Ternyata kedua raksasa tersebut adalah penjelmaan Dewa Indra dan Dewa Bayu. Mereka menjadi raksasa karena mendapatkan hukuman dari Bathara Guru. Dewa Indra dan Bayu berterimakasih kepada Werkudara karena secara tidak sengaja ia telah membebaskan para dewa tersebut dari hukuman. Kemudian mereka memberi cinderamata kepada Werkudara dan menyarankan agar Werkudara kembali kepada gurunya karena di tempat itu tidak ada yang namanya kayu gung susuhing angin. Atas saran tersebut Werkudara segera kembali ke Astina.

Kecewa hati Duryudana begitu mendengar Werkudara pulang dengan selamat. Kembali ia mendesak Pendeta Durna untuk membuat siasat lagi. Dengan kelicikannya Durna mengatakan kepada Werkudara bahwa ia sesungguhnya hanya menguji tekad Werkudara untuk mendapatkan kawruh sangkan paraning dumadi tersebut. Selanjutnya ia mengatakan bahwa kawruh tersebut dapat dicapai oleh Werkudara jika ia mampu menemukan banyu perwita suci yang ada di tengah samudra. Di mana letak samudra itu sendiri terserah kehendak hati Werkudara.

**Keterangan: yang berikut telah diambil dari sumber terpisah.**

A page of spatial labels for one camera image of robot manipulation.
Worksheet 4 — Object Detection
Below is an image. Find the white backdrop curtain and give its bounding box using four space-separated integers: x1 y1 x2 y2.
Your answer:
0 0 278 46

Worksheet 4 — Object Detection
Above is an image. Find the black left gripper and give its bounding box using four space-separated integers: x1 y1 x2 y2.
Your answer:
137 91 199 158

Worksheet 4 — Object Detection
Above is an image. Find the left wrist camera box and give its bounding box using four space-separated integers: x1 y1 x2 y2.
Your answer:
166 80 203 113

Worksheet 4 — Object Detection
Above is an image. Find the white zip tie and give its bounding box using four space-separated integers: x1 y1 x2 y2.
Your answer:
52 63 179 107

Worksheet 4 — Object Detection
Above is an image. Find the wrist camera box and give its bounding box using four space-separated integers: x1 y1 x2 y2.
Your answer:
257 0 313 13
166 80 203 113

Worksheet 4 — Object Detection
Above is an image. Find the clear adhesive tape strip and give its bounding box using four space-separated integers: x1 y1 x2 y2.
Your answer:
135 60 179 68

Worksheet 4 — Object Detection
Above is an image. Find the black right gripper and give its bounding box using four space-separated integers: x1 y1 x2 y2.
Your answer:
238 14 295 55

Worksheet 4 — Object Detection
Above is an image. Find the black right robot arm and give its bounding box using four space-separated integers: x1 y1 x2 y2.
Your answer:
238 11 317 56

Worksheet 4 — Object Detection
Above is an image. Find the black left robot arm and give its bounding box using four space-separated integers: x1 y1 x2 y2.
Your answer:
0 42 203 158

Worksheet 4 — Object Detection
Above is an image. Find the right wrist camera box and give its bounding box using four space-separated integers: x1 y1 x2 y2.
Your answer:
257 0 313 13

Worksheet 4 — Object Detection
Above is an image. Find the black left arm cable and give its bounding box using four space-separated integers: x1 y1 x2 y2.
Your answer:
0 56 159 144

Werkudara menyanggupi perintah gurunya. Meski telah dilarang keras oleh keluarganya ia tetap nekat. Dengan kebulatan tekad ia berangkat menuju laut selatan. Di tengah laut tersebut ia menjumpai seekor naga besar yang disebut Naga Nemburnawa. Terjadilah pertarungan di antara mereka. Naga binasa dan Werkudara dalam keadaan antara hidup dan mati tenggelam ke dasar samudra. Dalam kondisi setengah sadar itu Werkudara menjumpai seorang bocah kecil yang wajahnya sangat mirip dengan dirinya. Ternyata bocah itu adalah seorang dewa yang bernama Dewa Ruci. Dari pertemuan dengan Dewa Ruci inilah kawruh sangkan paraning dumadi yang dikehendaki oleh Werkudara mendapatkan jawabannya.